Seriously, the little things make the difference between "Gee, I guess I'll go ride my bike....." indifferent and "I'm going to go ride my bike!!!!"happy happy
  28309177
January 21, 2014 1:42 PM
My first time losing weight, I did quite a lot of cycling to get there. Like 100-200 miles per week every week for 18 months. Riding position will not be a big difference in how many calories someone burns per hour. More upright and wider hand position will cause more drag and make it harder to go fast. You just burn more calories per mile due to the drag.

Multi-gear versus single gear will make a difference. A single speed is a compromise. For a beach cruiser it's probably a compromise that makes it not terribly hard to start and reasonable to ride at a comfortable pace on flat surface. Up hill, the gear will be too high. Down hill, the gear will be too low. And if you're pushing pace, it will be too low. If you're pushing pace on your bike, you're in a gear that lets you maintain a cadence and a certain amount of pressure on the pedals constantly. On a single speed, you may be pedaling slower than ideal, which reduce power output because you will be less efficient. Or you may be going too fast and have to coast until you slow down. Again, reducing power output.

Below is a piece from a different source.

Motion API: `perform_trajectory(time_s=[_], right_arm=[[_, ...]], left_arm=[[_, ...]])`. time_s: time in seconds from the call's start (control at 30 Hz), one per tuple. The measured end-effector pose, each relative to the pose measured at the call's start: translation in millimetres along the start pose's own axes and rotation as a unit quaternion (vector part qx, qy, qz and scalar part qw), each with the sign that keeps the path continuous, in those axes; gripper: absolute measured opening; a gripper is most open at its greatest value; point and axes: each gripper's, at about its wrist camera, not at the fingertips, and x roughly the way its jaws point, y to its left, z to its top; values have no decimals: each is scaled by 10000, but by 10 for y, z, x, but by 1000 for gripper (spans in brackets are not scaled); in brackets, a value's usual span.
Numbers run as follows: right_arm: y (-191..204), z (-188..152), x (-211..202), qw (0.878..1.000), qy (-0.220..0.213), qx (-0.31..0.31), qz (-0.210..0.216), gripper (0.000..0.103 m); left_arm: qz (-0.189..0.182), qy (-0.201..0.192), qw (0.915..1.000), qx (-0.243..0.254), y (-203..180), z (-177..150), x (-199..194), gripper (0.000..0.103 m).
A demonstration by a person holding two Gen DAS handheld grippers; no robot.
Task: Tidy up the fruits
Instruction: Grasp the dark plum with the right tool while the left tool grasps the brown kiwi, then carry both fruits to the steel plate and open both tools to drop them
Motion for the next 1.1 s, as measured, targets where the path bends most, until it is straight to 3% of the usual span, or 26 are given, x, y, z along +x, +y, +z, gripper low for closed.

You can get a multi-speed beach cruiser, fitness bike, hybrid or whatever. That will help. Even with this, road bikes have a little more advantage than just multi-speed and aerodynamics. More beginner comfort oriented bikes have the seat further back from the pedals. This tends to emphasize quads more. Road bikes will better utilize hamstrings and quads together, which gives you more miles until fatigue. Road bikes also have a lot more hand positions, which help with comfort on long rides. I don't think I could ever do a 4 hour ride on a beach cruiser. I have done it on a road bike...at 30 pounds lighter.

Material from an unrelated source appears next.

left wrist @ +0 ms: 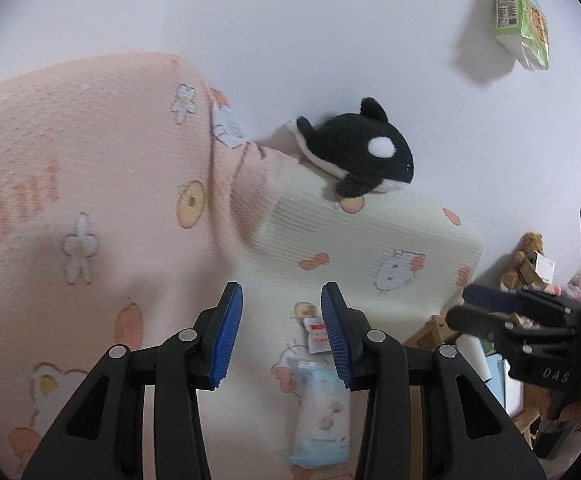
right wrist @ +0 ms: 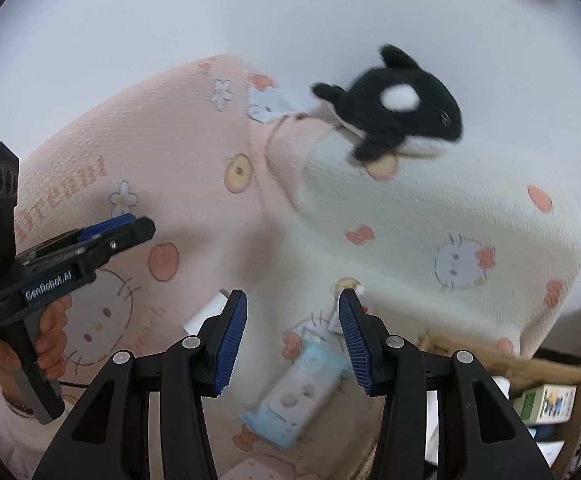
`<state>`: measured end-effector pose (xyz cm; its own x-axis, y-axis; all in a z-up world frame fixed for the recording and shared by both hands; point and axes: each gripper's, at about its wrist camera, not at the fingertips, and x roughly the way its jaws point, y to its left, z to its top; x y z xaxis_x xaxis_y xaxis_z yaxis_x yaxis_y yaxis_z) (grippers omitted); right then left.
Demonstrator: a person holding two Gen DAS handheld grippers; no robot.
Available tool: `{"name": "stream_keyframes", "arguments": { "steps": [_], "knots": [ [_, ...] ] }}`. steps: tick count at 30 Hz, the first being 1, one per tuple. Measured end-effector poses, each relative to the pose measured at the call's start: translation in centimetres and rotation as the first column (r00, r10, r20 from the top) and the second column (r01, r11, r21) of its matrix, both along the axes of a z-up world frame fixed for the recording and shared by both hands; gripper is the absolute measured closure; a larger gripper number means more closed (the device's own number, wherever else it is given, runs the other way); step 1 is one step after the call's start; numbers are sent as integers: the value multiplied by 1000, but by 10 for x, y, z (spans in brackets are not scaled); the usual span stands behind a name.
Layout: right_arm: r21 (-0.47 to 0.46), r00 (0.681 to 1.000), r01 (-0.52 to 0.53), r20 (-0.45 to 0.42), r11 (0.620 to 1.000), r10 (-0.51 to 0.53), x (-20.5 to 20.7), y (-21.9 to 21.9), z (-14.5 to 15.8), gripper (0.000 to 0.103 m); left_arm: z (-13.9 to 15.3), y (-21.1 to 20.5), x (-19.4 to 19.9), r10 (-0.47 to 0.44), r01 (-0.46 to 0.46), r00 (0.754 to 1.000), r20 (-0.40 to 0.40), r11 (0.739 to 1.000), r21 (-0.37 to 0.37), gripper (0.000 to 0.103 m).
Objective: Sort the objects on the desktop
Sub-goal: 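Withdraw the right tool from the box toward the last paper tube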
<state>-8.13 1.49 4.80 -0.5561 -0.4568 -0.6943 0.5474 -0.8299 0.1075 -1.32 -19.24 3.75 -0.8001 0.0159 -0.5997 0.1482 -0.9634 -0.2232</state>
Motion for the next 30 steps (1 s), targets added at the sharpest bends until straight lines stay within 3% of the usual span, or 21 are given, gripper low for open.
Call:
{"name": "stream_keyframes", "arguments": {
  "steps": [4, 7, 10, 17, 24, 27, 30],
  "knots": [
    [-19, 1000, -17, 6, 1000, 17, -4, -20, 5, 59, -1, -7, 4, 25, -25, 1000, 10, 1000, -19, 51],
    [-83, 1000, 1, -18, 997, -2, -3, -26, 1, 59, -6, -16, 8, 42, -42, 999, 9, 999, -5, 48],
    [-112, 998, 58, -26, 992, -61, -3, -29, -15, 59, -17, -21, 4, 55, -55, 998, 38, 998, 6, 45],
    [-192, 999, 29, -16, 981, -33, -6, -57, -50, 59, -57, -26, -11, 63, -67, 987, 145, 998, 22, 45],
    [-218, 999, -12, -45, 976, 3, -1, -78, -95, 59, -99, -52, -25, 119, -148, 959, 258, 984, 97, 45],
    [-243, 1000, -22, 1, 970, 23, -5, -81, -127, 59, -117, -63, -29, 115, -165, 952, 283, 974, 158, 45],
    [-304, 998, -33, 46, 952, 49, -8, -82, -157, 58, -136, -68, -35, 124, -184, 940, 319, 969, 167, 45]
  ]
}}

My recommendation would be to do what's comfortable and affordable. If you're not comfortable with a road bike, start with something easier. I would probably go with something more hybrid-like than a beach cruiser. I did this with a Giant FCR3. Then graduate up to a road bike if you get into it enough. After doing my first 100 mile ride with the Giant, I got myself and Orbea road bike.

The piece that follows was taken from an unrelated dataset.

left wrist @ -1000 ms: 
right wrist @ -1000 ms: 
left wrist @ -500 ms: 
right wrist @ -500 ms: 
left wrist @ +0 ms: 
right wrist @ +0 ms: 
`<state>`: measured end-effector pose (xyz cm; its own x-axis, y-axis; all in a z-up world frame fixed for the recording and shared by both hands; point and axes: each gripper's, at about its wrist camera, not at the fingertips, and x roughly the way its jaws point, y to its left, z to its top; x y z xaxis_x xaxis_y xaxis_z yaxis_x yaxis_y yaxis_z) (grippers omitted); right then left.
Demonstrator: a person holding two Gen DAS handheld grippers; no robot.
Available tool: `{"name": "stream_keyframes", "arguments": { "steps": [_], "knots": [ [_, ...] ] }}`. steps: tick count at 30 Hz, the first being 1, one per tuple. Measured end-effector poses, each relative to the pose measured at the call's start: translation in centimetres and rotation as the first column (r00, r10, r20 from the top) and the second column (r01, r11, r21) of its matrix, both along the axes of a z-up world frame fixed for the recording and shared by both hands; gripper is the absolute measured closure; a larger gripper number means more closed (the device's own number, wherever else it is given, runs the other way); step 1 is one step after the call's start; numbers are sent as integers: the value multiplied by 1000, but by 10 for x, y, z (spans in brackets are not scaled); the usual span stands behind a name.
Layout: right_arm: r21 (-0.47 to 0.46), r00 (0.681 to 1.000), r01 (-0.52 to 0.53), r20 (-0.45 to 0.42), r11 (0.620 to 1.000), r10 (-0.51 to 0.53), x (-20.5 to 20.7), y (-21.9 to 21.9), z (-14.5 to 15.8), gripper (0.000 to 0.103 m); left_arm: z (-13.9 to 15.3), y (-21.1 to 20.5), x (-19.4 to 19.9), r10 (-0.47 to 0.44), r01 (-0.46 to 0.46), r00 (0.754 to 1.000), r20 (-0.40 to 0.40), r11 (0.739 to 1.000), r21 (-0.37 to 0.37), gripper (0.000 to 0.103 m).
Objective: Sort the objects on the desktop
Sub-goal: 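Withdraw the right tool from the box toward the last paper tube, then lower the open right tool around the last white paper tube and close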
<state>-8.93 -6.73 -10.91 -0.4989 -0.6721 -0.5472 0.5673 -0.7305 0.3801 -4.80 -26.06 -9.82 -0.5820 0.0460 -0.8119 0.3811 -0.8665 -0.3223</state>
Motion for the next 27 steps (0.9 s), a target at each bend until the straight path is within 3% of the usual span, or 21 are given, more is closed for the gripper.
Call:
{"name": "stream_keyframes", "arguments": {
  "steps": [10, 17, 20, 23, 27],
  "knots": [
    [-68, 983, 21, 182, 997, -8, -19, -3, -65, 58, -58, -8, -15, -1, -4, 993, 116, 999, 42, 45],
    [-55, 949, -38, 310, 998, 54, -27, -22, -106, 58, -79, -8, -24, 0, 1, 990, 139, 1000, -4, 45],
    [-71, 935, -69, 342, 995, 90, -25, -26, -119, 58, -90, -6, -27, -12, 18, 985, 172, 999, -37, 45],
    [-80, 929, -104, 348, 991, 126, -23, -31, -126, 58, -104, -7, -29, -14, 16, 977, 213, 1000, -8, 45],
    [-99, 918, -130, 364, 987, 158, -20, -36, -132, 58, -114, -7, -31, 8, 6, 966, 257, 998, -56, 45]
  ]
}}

I've seen a couple funny numbers thrown around on bike weight. UCI, the main cycling governing body, set a 15 pound minimum weight on competition road bikes. You have to spend thousands on a road bike to get there. The $800 road bike down at the shop probably weighs 22 pounds give or take a couple. The $1200 bike is probably 20+/-2. A beach cruiser or comfort bike is going to have massive variation. I would guess 30+/-5.
  54500232
January 21, 2014 1:47 PM
sounds fun!!
  18764101
January 21, 2014 1:50 PM
I bought a Schwinn cruiser and I LOVED it. But it's a big, heavy, bulky bike. After two years of riding it, my butt really started to hurt. My friend gave me a mountain bike and that made my butt hurt a lot less, but then my back started to hurt from being hunched over. I got rid of the cruiser and the mountain bike and bought a comfort bike (a mix of the two) and I LOVE this bike. You get the comfort of sitting up tall like on a cruiser but without the bulk. It's sporty and functional like a mountain bike.